» **Task to carry out**
Only the lines from the beginning of the data below through the line that contains "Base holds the" should be repeated, exactly as written.

----------------------------------------

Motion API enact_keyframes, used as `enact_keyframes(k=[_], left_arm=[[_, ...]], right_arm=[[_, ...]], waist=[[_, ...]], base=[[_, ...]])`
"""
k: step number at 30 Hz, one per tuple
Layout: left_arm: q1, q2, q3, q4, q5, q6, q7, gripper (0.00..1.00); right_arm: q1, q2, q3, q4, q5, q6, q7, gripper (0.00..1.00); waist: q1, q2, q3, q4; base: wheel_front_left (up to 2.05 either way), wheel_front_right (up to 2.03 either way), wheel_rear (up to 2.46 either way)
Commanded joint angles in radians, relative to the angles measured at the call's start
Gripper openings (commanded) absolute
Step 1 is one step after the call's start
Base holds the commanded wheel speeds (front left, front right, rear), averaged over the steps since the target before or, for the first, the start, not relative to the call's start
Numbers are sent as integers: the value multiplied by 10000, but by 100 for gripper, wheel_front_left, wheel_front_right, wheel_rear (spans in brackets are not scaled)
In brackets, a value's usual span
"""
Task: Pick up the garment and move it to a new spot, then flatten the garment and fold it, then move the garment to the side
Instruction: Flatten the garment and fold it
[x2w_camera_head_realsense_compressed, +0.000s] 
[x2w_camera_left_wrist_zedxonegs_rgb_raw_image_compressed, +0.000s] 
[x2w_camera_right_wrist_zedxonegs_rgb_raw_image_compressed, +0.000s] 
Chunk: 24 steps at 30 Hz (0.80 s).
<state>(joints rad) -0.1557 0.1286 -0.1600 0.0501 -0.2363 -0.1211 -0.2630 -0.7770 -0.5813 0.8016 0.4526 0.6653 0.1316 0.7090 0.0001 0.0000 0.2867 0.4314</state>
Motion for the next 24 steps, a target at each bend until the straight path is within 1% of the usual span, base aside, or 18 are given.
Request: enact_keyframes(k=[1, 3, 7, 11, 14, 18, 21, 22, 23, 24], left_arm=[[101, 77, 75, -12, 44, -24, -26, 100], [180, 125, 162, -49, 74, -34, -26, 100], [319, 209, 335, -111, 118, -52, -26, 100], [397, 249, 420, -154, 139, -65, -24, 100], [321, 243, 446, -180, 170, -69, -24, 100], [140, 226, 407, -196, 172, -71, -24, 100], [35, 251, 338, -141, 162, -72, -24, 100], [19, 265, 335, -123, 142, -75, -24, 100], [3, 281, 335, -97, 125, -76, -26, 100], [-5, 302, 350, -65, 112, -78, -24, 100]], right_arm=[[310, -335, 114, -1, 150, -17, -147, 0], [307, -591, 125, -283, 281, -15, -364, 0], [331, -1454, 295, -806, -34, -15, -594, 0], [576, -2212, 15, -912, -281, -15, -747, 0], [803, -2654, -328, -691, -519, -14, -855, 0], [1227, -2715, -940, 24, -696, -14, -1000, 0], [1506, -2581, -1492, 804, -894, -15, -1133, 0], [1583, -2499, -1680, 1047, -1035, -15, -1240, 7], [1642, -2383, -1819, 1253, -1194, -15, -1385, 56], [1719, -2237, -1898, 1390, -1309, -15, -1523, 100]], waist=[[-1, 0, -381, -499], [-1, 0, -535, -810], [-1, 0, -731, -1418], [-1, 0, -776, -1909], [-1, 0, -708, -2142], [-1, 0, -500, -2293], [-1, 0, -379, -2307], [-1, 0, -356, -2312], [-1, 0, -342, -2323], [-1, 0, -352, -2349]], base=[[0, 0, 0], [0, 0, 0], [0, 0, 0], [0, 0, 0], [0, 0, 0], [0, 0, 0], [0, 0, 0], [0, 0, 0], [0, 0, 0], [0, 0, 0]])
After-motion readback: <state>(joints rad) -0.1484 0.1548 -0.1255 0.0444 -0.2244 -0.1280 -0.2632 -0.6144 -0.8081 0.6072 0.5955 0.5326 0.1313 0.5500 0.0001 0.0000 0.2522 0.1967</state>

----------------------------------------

» **Task solution**
Motion API enact_keyframes, used as `enact_keyframes(k=[_], left_arm=[[_, ...]], right_arm=[[_, ...]], waist=[[_, ...]], base=[[_, ...]])`
"""
k: step number at 30 Hz, one per tuple
Layout: left_arm: q1, q2, q3, q4, q5, q6, q7, gripper (0.00..1.00); right_arm: q1, q2, q3, q4, q5, q6, q7, gripper (0.00..1.00); waist: q1, q2, q3, q4; base: wheel_front_left (up to 2.05 either way), wheel_front_right (up to 2.03 either way), wheel_rear (up to 2.46 either way)
Commanded joint angles in radians, relative to the angles measured at the call's start
Gripper openings (commanded) absolute
Step 1 is one step after the call's start
Base holds the commanded wheel speeds (front left, front right, rear), averaged over the steps since the target before or, for the first, the start, not relative to the call's start

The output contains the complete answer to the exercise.